Silbermann also was responsible for popularizing the Schröter or "German" action. Dolge characterizes Schröter's original action as "a model of innocent simplicity ... a clumsy device [that] made the touch hard and tough"; Silbermann improved the escapement of the original design. One of Silbermann's pupils, the Augsburg builder Johann Andreas Stein, further refined Schröter's action in the 1770s by reversing the orientation of the hammer, with the hammer head closer to the player. As described by Hipkins, in the original "Viennese" action, "the blow is caused by the depression of the key raising the hammer-butt until the back of it comes in contact with a rail at the back of the keyboard, the result being to jerk the hammer to the string". Stein also refined this action by adding an escapement. This "Viennese" action continued to be developed by Stein's daughter, Nannette Streicher, and was widely used by other makers in Vienna, and was the action of pianos played by Haydn, Mozart, and Beethoven, as it was characterized by a "pleasant light elastic touch and [a] charming musical quality of tone". It survived in Viennese pianos almost to the end of the 19th century.

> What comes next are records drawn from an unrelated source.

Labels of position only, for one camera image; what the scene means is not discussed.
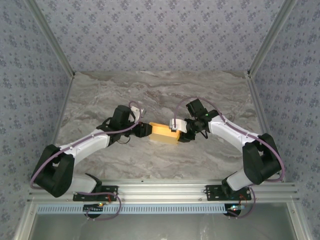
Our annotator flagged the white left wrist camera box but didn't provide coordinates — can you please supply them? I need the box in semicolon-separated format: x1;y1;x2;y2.
129;106;145;123

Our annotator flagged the slotted pale cable duct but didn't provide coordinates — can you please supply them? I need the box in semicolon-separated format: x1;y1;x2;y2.
36;202;229;215

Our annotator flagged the aluminium corner post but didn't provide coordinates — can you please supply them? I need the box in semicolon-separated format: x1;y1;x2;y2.
24;0;76;76
246;0;299;76

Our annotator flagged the yellow paper box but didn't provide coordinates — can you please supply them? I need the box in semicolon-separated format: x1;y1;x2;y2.
148;121;181;146

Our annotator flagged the aluminium crossbar rail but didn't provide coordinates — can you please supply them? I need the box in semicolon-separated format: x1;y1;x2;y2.
27;179;300;204

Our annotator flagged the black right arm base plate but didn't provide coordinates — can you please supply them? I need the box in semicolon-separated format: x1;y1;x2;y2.
205;184;252;202

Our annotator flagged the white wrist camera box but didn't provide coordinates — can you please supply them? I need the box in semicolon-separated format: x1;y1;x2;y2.
169;118;188;134
129;106;145;123

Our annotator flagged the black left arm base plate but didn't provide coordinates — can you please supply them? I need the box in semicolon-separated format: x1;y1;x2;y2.
72;185;119;202

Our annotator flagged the small black controller board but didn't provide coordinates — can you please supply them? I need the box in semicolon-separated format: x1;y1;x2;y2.
226;203;245;216
83;203;104;215

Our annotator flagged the aluminium table side rail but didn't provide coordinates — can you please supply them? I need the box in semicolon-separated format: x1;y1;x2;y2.
246;71;287;183
48;71;76;148

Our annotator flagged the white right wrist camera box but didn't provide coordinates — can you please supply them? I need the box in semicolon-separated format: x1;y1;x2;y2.
169;118;188;134

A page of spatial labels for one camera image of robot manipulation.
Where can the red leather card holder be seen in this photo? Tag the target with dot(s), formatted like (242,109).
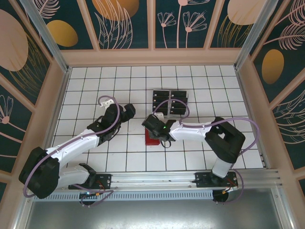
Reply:
(151,141)

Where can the tray of black parts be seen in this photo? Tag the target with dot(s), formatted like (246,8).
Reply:
(174,116)

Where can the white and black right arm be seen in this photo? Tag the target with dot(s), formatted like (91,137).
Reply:
(190,133)

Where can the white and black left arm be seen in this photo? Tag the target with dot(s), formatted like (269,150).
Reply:
(71,143)

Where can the grey metal sheet shelf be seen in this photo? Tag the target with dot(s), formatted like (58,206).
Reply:
(152,214)

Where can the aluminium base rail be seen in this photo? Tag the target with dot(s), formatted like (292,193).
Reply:
(152,177)

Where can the aluminium table edge rail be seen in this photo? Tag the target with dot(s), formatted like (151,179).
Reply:
(61,95)
(248,107)

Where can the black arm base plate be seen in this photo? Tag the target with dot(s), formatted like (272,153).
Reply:
(106,180)
(201,179)

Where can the aluminium frame post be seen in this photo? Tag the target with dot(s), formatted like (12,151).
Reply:
(45,31)
(259,28)

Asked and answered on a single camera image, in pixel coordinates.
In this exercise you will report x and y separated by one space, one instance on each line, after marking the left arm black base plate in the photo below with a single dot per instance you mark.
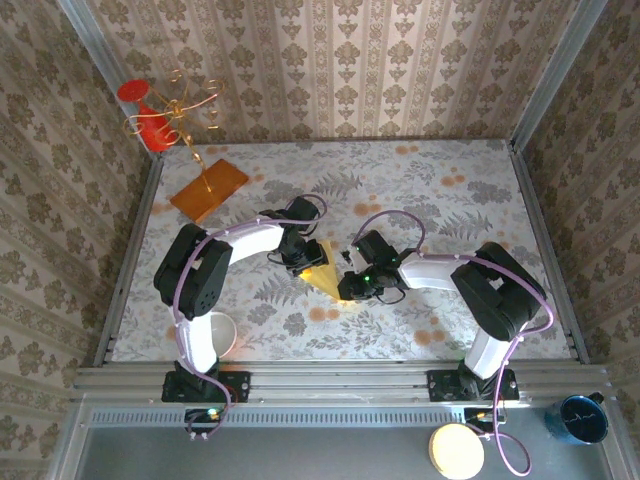
235 387

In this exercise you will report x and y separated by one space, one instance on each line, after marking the aluminium corner post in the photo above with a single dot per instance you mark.
561 50
97 50

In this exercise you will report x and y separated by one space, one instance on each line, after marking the small black circuit board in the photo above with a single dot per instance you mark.
202 417
480 416

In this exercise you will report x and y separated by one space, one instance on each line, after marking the long aluminium frame rail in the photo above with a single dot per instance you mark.
340 385

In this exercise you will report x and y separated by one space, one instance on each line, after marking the yellow cloth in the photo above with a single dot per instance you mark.
327 280

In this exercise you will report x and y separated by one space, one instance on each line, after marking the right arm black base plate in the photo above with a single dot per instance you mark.
440 385

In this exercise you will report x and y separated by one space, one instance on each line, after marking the floral table cloth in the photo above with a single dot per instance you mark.
350 330

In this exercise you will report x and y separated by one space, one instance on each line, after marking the pale yellow round disc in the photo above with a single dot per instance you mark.
457 450

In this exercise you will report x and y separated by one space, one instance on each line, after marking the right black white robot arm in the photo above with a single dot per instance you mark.
500 290

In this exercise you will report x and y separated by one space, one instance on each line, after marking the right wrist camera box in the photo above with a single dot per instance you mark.
356 259

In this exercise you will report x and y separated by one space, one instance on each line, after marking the white bowl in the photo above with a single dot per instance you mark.
226 332

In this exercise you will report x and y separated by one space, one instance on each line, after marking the aluminium table side rail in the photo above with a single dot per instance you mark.
540 225
141 220

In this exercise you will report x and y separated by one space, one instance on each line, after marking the red plastic wine glass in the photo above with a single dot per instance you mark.
155 132

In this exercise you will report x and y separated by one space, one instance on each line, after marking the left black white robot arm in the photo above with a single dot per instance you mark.
192 270

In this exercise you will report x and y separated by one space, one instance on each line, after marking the dark blue mug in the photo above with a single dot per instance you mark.
582 420

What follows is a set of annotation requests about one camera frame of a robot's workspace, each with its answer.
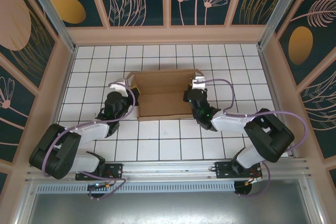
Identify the brown cardboard box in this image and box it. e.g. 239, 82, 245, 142
127, 68, 205, 122

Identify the grey metal sheet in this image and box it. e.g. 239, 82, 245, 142
26, 191, 316, 224

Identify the purple cable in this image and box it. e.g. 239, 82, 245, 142
203, 78, 308, 198
41, 83, 137, 201

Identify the thin aluminium edge rail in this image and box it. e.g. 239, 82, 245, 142
257, 47, 299, 159
39, 45, 78, 163

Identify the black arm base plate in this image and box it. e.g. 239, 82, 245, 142
75, 163, 124, 182
214, 161, 263, 180

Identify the long aluminium base rail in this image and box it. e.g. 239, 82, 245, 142
25, 157, 316, 183

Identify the grey slotted cable duct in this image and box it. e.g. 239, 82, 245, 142
36, 182, 236, 193

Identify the aluminium corner post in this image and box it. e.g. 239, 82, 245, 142
257, 0, 316, 50
20, 0, 78, 54

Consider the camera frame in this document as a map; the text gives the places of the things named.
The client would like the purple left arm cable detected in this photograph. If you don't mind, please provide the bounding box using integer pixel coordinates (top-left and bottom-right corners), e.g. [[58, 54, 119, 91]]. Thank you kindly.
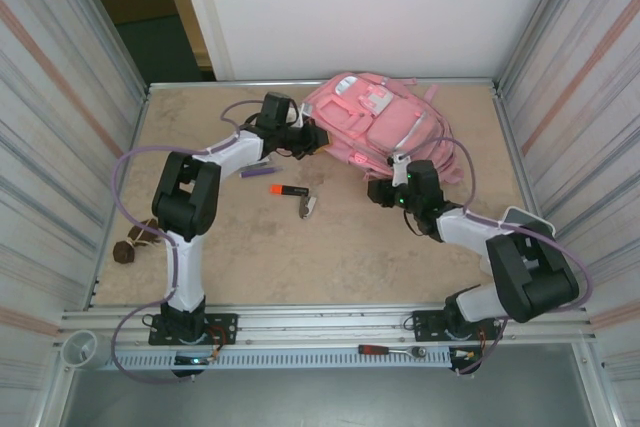
[[112, 99, 301, 384]]

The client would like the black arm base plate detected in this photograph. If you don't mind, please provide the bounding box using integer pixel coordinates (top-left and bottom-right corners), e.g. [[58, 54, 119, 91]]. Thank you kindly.
[[147, 312, 239, 347], [410, 309, 502, 346]]

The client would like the black highlighter with orange cap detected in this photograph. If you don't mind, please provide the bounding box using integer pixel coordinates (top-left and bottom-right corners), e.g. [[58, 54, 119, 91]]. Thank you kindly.
[[269, 184, 312, 198]]

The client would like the small electronics board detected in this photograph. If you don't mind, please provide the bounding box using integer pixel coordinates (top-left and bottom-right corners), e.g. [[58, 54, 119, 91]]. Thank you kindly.
[[173, 352, 216, 367], [449, 346, 484, 366]]

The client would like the purple pen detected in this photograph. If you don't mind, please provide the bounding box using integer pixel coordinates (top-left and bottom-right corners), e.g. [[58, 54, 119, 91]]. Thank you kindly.
[[239, 165, 284, 180]]

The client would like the pink student backpack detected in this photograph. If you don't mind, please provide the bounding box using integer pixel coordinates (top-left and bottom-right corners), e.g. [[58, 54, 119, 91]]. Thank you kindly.
[[299, 72, 464, 187]]

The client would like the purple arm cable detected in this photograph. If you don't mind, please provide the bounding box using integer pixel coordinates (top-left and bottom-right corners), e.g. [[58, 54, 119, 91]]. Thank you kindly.
[[112, 99, 301, 384], [394, 135, 596, 378]]

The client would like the small silver flash drive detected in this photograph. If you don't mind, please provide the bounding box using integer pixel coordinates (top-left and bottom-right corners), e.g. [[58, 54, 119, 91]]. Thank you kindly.
[[297, 195, 320, 221]]

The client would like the ratchet wrench with red handle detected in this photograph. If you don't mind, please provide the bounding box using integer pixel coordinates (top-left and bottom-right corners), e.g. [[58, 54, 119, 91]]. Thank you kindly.
[[357, 344, 429, 359]]

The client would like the white slotted cable duct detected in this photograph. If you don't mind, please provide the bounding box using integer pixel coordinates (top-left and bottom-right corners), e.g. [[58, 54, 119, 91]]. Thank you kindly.
[[107, 349, 454, 368]]

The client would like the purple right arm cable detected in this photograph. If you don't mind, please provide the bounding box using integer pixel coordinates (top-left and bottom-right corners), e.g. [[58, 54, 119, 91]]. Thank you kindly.
[[394, 135, 596, 378]]

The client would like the aluminium mounting rail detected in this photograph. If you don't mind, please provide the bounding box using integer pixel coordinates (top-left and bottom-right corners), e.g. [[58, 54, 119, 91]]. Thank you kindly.
[[58, 302, 599, 346]]

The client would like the white door frame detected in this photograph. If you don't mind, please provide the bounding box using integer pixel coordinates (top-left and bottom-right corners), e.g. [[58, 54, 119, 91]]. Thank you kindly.
[[172, 0, 236, 82]]

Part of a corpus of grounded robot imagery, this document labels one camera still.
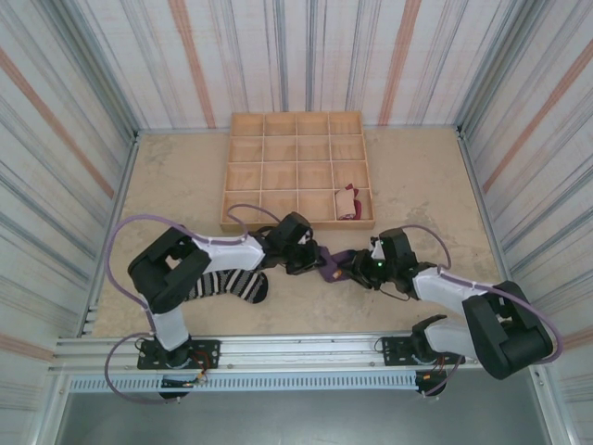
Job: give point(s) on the beige purple-striped sock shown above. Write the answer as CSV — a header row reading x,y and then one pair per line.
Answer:
x,y
344,204

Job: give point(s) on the purple sock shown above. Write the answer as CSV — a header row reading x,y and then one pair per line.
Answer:
x,y
330,269

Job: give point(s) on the black white striped sock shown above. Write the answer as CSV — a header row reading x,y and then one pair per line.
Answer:
x,y
241,285

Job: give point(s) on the black round mount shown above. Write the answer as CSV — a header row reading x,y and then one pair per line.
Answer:
x,y
428,387
173,396

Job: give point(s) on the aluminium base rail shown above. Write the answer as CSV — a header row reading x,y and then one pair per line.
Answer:
x,y
301,347

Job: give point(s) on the aluminium side profile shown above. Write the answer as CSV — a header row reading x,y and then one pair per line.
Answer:
x,y
477,185
124,185

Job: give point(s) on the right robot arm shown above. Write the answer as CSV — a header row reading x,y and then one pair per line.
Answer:
x,y
440,287

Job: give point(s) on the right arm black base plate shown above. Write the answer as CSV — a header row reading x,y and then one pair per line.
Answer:
x,y
391,345

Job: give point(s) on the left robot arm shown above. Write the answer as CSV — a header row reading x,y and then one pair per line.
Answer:
x,y
227,250

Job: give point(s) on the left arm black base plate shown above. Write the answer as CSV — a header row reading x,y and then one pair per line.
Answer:
x,y
208,347

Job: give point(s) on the wooden compartment tray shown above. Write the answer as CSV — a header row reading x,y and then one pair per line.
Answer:
x,y
278,157

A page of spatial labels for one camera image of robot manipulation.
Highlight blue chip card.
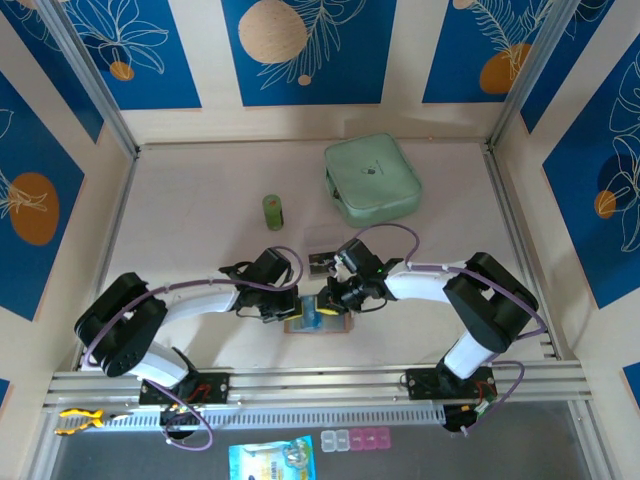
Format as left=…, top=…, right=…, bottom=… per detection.
left=301, top=294, right=322, bottom=326

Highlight pink leather card holder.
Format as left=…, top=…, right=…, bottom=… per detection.
left=283, top=312, right=355, bottom=335

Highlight black VIP card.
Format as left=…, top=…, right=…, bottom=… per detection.
left=308, top=252, right=337, bottom=278

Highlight clear plastic box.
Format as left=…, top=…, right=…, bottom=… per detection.
left=303, top=225, right=346, bottom=281

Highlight small green cylinder bottle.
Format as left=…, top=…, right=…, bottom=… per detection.
left=261, top=193, right=286, bottom=232

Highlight mint green zip pouch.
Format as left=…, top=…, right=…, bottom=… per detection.
left=323, top=131, right=424, bottom=229

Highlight clear and pink pill organizer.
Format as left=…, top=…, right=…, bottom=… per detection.
left=320, top=427, right=390, bottom=454

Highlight blue printed plastic packet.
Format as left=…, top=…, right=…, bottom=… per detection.
left=228, top=434, right=319, bottom=480

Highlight yellow black pliers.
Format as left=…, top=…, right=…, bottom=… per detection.
left=54, top=407, right=134, bottom=436

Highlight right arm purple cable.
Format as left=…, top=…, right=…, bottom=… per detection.
left=352, top=222, right=549, bottom=439

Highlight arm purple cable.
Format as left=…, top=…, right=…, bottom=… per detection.
left=352, top=222, right=549, bottom=439
left=82, top=244, right=301, bottom=451

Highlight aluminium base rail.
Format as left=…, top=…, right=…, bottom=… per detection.
left=42, top=363, right=594, bottom=414

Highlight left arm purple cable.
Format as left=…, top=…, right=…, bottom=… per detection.
left=82, top=244, right=301, bottom=451

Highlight white slotted cable duct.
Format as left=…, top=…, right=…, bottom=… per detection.
left=107, top=405, right=447, bottom=432

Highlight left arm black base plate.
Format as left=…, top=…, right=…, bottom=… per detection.
left=138, top=372, right=232, bottom=405

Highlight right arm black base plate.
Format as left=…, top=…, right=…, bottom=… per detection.
left=404, top=367, right=499, bottom=401

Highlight aluminium table side rail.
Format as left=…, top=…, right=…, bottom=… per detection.
left=484, top=144, right=560, bottom=360
left=92, top=152, right=139, bottom=291

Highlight aluminium frame post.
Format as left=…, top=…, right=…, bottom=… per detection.
left=485, top=0, right=575, bottom=154
left=37, top=0, right=142, bottom=160

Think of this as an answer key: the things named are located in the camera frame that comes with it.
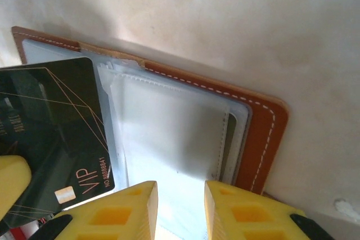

Slow-motion video of modern grand piano action (0:03)

In the 19th century, the English action was further modified by French builders, notably in the invention of the repetition lever, which facilitated rapidly repeating notes. Sébastien Érard invented the double-escapement action which incorporated the repetition lever, patented in 1808 and 1821; Dolge credits Érard with combining the refined touch of the Vienna action with the force and power of the English action. The 2000s-era grand piano action is a distant descendant of Cristofori's original.

One of the most well-known French piano actions was created by Jean Schwander in 1844 and improved upon by his son-in-law Josef Herrburger; the Schwander action is still used in Bechstein pianos. At the turn of the century, Schwander-Herrburger merged with Brooks, giving us the Herrburger-Brooks piano action, which was the definitive piano action of the twentieth century. Throughout the history of the action, piano makers tended to make it heavier and sturdier, in response to the increasing size, weight, and robustness of the instrument, which was itself part of a general demand for a more powerful sound.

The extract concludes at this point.